She is so delusional I think she has been watching too many lifetime Movies

Thinking she can get relationship advice from you
WTF


----------



## bfree (Sep 30, 2012)

^^^ Funny!


----------



## happyman64 (Jan 12, 2012)

Kaya62003 said:


> Hello everyone. I haven't been on here for awhile, but my ex husband had an affair with his married co worker last year. I found out in December and kicked him out that day, filed for divorce in December. In June my ex and I had a fake reconciliation and well he was in a relationship with her still. She put spyware on his phone and he came clean to me about it. Only out of fear she would tell me. I honestly had no idea he was still involved with her. I ended our relationship AGAIN. And I changed my phone number etc.
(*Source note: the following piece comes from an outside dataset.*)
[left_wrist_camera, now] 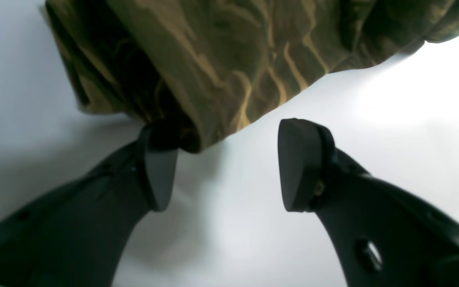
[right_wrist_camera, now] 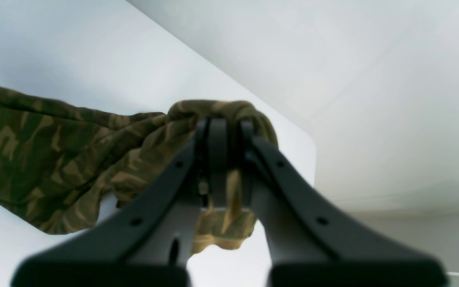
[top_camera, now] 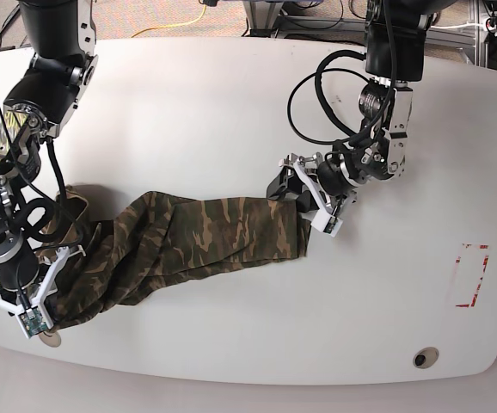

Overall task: Layout the t-shirt on the table in an organized manner, then fold the t-shirt properly
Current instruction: 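Drag the held shirt end with the left gripper toward the right gripper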

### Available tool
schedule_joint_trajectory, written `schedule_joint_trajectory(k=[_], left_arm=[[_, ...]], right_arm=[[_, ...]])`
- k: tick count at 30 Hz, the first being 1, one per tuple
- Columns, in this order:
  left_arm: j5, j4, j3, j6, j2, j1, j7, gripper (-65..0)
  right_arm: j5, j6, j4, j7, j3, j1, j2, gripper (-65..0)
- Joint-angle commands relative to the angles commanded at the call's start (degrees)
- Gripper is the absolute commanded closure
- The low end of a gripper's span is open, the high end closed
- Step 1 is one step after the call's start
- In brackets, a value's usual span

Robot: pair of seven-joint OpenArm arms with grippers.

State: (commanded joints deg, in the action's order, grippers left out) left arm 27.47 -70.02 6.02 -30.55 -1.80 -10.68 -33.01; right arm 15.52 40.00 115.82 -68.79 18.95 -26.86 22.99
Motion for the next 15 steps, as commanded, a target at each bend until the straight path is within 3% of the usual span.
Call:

Well today I'm walking out of my garage, and I run right into her.
> 
> I am so angry, although I handled myself in a very calm and mature way. I have taken the high road since our marriage ended and will continue to. She wanted answers about my relationship "with her boyfriend". Imagine that! She has an affair with my husband, and she leaves her husband, and now doesn't trust him?
> 
> ...


What a shame she did not step foot in your garage. Then you could have peppered sprayed the intruder.

Oh well.....

You handled yourself well, like an adult and you should be proud of yourself.

HM


----------



## walkonmars (Aug 21, 2012)

How is your daughter taking the up/down relationship that occurred this summer? Still on good terms w/her dad? Any fallout for you from her?


----------



## Kaya62003 (Jan 8, 2013)

Hahaha! It was surprisingly healing to have her come to me last night. She has no hold or power over me anymore. She showed me how pathetic, insecure and unhappy with her choices she is. She can live in denial and have her delusions. How I handled it proved I'm healing. She isn't worth anything to me.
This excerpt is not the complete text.